Lawrence Martin

Will Liberals' roll-no-dice strategy work?

Liberal Leader Michael Ignatieff delivers his keynote speech 'Liberal Values in Tough Times' at the annual Isaiah Berlin Lecture in London on July 8, 2009.

Liberal Leader Michael Ignatieff delivers his keynote speech 'Liberal Values in Tough Times' at the annual Isaiah Berlin Lecture in London on July 8, 2009. AP

A good many in the party want to reboot, but senior strategists remain unmoved

Lawrence Martin

Lawrence Martin

Some things are starting to worry some Liberals.

1. The economy isn't sinking. It won't propel them to power.

2. The Harper Conservatives aren't going to defeat themselves.

3. Liberals can't win by trying to be all things to all people. Paul Martin tried that.

4. Michael Ignatieff isn't capturing the public imagination, as earlier hoped.

A good many in the party want to reboot - and they want to do it now. The initial idea was that the combination of their new leader and a brutal recession would lead them back to the promised land. Being proactive wasn't necessary. But the economy is rebounding earlier than expected. Stephen Harper is back on his feet. Liberal polling numbers have stalled. Media reviews are unflattering.

There is concern the Liberal leader is risk-averse. Mr. Ignatieff, some worry, is still thinking things through - something intellectual types are inclined to do. In their wisdom, these leaders see the complexities of the issues, the grey zones, the competing shades and they hedge. Vague imagery results.

What to do? Get out some bold policy initiatives, many in the party say. Give the leader definition. Give Canadians a vision. Roll the dice.

But it's not about to happen. Instead, the Grits are gambling that no change of tack before an election campaign is necessary. “The plan,” a senior Ignatieff strategist said yesterday, “is steady as she goes.”

If there is worry among the rank and file about lack of policy, there isn't at party central. “The game is not policy, it's politics,” the adviser bluntly observed. He noted how Stéphane Dion brought out his Green Shift plan well before an election. Look what happened, he said. By the time the campaign rolled around, the Conservatives had undermined it. “You don't draw a target on yourself. Sure there are many in the party who are upset. I can live with it. We started in January with a plan - and we haven't moved off it.”

In the spring, it looked as if Mr. Ignatieff was coming forward with a national vision of strengthened east-west linkages. He talked of energy corridors, a national power grid. It's a time to be “daring,” he said, just as politicians were when they tied the country together with a ribbon of steel. But nothing has been heard on the energy highway plan since. His advisers say he is still very interested in national projects but wouldn't say whether this one was still on or not.

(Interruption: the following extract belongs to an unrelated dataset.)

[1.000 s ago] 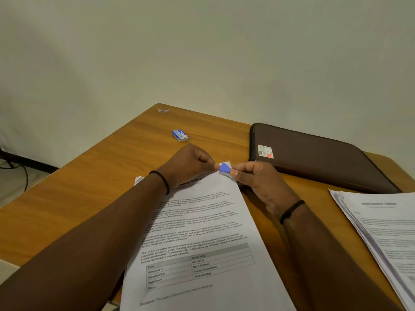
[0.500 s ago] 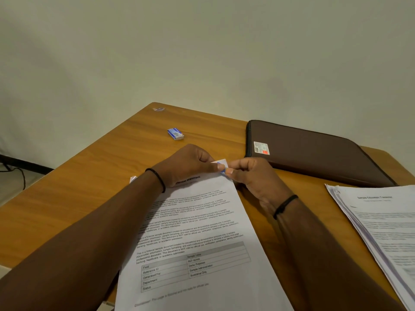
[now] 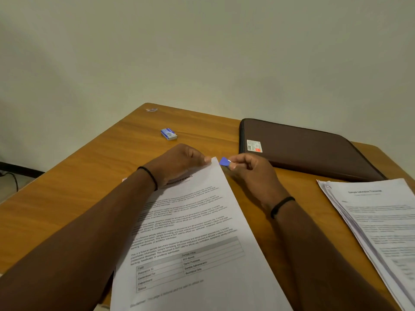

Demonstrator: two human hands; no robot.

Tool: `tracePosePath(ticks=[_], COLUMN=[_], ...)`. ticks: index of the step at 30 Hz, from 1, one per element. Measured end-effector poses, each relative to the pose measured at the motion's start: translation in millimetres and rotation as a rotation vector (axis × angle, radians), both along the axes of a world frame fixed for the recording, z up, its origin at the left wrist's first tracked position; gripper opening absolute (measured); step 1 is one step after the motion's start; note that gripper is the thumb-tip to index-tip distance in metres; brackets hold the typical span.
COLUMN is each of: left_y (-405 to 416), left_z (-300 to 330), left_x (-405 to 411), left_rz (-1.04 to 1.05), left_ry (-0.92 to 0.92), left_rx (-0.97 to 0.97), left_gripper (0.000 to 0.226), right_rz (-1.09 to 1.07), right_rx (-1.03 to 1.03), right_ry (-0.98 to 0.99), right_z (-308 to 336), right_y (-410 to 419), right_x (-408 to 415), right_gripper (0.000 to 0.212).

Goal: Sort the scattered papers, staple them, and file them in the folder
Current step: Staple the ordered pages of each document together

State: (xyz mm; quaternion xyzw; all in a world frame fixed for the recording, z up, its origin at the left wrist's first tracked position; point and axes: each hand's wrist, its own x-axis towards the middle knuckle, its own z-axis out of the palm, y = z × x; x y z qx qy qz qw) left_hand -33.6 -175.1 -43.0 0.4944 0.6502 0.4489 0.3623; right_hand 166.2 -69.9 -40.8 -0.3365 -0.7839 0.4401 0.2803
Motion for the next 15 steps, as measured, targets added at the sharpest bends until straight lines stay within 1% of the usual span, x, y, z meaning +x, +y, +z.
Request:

Some Liberals want a renewed emphasis on a traditional Liberal strongpoint: social policy. An Ekos poll recently showed health care has returned to top the list of Canadian concerns. “I would argue we have to get back on terrain where we are comfortable and the Conservatives are not, ” said one insider. “Conservatives are comfortable with tax-cutting, anti-crime measures, a hard-line foreign policy and the military. Leave that terrain to them.”

But the emphasis has been on holding the government to account, as Mr. Ignatieff tried to do last month on employment insurance, the shortage of isotopes and a plan for eliminating the national deficit. While Liberals feel validated on those issues, they didn't score in the court of public opinion. A media consensus emerged that Mr. Ignatieff appeared indecisive. He tried to walk a middle line between wanting an election and not wanting one. It didn't work. There is also a sense he is hesitant to attack the Prime Minister in a way the Prime Minister has attacked him. That, however, is something that according to strategists, will change. Attacks are coming soon.

A concession the Liberals did win from Mr. Harper last month, besides a multiparty review of EI policy, was an Opposition day vote in late September. It will allow the Liberals to potentially force an election at that time as opposed to months later.

But if the Liberals don't change tack now, if they continue to drift, what position will they be in to go to the polls at that time? They would have only a short five-week campaign to turn things around. No big deal, said Liberals at party central. “In politics, things change real fast.”

With their roll-no-dice strategy, they better hope so.